Everybody names sports teams after the Spartans even though they were losers, but isn’t it high time we gave it up for the Thebans.
Why do we see so many football and rugby teams named for the Spartans, and only one for the Thebans, though Thebes in fact defeated Sparta in battle and ended its reign as superpower of Greece? The explanation lies deep in the prejudices of ancient Greek historians and thinkers, as does the inspiration for that one exception: The Caledonian Thebans, Scottish ruggers who define themselves as gay, bisexual, or LGBTQ-inclusive.
Let’s start by noting that Greek Thebes (not to be confused with the Egyptian city of the same name) had unusually gay-friendly laws and social customs. Plato, who examined male love relationships in his dialogue Symposium, singled out Thebes and one other city, Elis, as places where such bonds were natural and normal, whereas, in his native Athens, they were more “complicated.”

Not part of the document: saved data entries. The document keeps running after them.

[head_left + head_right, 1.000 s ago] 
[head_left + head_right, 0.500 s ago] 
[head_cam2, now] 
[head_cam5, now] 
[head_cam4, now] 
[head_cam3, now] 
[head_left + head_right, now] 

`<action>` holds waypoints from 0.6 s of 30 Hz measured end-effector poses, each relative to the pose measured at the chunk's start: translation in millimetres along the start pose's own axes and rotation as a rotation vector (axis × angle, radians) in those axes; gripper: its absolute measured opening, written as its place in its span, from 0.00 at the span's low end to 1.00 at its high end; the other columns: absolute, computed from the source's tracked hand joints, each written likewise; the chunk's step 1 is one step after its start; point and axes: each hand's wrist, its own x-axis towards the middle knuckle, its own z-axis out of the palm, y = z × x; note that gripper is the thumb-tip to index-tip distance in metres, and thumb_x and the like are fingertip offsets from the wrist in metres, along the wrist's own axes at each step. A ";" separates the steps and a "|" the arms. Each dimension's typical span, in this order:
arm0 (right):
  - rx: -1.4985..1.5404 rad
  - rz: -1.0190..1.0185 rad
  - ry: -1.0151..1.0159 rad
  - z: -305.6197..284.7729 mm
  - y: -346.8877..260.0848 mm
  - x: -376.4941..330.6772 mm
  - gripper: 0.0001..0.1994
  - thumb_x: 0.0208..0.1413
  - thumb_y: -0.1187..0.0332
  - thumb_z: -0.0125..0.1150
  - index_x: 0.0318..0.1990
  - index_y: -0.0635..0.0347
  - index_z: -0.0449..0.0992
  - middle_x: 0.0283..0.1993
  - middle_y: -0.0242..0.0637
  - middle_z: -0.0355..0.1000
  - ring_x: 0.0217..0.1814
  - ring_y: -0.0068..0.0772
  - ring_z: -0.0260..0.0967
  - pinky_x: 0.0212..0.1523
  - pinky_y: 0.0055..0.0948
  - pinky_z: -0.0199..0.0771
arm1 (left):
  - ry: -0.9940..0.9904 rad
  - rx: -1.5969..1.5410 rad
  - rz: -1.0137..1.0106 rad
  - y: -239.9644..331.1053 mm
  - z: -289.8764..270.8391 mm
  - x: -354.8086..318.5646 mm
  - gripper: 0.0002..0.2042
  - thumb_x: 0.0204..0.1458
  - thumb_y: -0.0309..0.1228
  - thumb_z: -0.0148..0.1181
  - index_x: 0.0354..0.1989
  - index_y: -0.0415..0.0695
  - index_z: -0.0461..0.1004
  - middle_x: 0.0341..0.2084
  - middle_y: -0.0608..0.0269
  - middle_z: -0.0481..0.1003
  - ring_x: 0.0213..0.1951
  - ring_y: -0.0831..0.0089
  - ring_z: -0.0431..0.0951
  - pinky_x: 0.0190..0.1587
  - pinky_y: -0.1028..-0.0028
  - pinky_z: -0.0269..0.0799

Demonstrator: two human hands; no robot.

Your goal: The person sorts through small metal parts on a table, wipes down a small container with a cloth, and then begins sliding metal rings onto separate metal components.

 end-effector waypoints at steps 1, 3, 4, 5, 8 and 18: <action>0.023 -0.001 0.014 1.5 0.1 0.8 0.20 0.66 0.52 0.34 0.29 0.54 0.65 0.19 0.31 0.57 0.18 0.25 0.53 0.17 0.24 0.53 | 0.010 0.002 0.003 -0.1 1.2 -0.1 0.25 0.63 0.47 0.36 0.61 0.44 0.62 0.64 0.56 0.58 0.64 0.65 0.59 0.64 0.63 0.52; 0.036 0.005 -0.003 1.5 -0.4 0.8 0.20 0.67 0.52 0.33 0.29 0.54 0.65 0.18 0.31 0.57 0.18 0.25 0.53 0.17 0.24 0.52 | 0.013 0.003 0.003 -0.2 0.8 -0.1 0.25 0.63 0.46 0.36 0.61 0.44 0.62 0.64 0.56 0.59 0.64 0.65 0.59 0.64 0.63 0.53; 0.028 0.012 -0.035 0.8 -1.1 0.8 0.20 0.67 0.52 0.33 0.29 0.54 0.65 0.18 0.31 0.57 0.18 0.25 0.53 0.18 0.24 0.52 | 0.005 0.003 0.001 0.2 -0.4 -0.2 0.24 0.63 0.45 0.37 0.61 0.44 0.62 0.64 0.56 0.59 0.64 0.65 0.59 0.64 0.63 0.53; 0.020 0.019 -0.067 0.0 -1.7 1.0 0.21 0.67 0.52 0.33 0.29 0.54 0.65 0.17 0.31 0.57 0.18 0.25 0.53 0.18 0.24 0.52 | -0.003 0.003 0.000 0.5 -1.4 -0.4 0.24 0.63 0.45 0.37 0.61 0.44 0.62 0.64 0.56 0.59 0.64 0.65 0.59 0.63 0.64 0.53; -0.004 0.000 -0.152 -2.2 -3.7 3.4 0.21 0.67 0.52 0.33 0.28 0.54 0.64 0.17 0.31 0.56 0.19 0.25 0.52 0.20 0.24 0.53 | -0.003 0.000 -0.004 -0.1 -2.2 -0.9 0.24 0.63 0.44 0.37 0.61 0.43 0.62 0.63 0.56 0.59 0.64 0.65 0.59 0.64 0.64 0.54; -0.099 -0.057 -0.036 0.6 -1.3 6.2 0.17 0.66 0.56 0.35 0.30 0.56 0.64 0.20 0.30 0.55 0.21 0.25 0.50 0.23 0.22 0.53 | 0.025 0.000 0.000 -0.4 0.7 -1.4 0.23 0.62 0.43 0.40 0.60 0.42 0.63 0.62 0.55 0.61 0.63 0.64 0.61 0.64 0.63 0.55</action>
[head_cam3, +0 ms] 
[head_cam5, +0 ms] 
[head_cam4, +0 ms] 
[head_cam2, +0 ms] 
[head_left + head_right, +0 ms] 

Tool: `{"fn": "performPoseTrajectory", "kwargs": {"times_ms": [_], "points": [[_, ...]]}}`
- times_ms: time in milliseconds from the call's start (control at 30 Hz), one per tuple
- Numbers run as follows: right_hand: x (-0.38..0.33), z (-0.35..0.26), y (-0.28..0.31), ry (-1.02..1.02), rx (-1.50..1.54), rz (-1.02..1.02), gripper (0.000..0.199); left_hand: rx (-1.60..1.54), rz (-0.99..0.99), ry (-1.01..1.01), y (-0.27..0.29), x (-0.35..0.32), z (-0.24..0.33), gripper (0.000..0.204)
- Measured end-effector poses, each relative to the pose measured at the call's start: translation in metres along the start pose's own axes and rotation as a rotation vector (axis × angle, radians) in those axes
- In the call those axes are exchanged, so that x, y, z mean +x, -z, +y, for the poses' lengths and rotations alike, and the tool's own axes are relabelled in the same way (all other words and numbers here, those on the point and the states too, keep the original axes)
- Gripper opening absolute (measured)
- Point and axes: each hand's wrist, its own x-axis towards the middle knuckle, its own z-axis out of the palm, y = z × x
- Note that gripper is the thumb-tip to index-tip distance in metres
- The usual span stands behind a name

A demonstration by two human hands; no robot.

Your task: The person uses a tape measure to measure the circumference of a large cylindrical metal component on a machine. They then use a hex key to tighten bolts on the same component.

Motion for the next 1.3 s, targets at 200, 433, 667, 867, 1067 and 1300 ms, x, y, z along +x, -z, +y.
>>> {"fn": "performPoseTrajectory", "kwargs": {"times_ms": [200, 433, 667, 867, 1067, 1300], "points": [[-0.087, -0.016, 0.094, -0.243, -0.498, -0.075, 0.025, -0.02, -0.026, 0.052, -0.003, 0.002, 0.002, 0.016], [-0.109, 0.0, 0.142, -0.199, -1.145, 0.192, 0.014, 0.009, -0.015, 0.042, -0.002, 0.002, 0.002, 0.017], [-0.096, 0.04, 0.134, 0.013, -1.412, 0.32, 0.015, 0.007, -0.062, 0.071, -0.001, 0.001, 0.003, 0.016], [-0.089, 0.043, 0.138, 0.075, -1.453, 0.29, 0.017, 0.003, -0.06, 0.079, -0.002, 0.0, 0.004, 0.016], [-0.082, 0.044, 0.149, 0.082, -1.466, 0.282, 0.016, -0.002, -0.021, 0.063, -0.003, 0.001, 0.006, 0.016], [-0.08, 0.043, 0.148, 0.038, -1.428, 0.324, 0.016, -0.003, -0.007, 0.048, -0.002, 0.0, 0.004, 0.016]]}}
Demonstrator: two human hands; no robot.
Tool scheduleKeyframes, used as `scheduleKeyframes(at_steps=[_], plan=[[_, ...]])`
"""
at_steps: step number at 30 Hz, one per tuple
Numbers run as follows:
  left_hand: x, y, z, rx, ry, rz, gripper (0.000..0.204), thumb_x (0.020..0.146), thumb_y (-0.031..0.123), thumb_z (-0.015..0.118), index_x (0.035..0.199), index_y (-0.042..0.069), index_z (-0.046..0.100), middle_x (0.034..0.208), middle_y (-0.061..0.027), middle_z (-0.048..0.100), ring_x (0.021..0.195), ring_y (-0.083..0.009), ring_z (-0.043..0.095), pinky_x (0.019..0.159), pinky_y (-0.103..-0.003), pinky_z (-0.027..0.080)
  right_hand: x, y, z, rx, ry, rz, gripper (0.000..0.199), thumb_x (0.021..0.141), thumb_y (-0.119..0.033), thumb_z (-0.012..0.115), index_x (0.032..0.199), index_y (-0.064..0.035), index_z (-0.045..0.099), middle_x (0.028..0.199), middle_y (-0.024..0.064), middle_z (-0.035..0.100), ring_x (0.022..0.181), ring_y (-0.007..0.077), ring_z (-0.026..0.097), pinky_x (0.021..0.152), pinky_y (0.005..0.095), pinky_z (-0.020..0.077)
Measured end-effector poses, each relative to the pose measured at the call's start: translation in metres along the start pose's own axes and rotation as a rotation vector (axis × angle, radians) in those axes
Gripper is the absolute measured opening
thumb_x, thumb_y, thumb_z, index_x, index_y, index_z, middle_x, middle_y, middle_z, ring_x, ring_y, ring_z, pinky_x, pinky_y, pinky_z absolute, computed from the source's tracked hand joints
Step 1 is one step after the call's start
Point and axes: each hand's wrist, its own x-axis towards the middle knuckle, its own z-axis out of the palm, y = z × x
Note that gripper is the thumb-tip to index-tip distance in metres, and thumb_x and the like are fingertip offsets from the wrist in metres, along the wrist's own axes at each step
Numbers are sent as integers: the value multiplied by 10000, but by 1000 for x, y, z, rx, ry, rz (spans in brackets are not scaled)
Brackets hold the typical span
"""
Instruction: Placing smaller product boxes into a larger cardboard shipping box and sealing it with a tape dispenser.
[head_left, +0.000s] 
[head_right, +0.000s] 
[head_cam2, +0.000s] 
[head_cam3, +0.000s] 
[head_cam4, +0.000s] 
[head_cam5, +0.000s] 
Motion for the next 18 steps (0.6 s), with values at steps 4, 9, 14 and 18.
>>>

The Thebans drew on this normative view of male love in 378 BC by training male couples as infantry soldiers and stationing them together in battle. One hundred and fifty such couples formed a powerful regiment, the Sacred Band, that led Thebes to victories over the dreaded Spartans. One of those victories, at Leuctra in 371 BC, destroyed as much as a third of Sparta’s military manpower and ended its long supremacy.
Plato seems to allude to the Sacred Band’s stunning success in Symposium, a work written at about the time of Leuctra, when he has one of his characters say that “an army of lovers and their beloveds, fighting side by side, though few in number, might defeat nearly the entire world.” A version of that quote is proudly displayed on the website of Caledonian Thebans, who claim the Sacred Band as the inspiration for their team.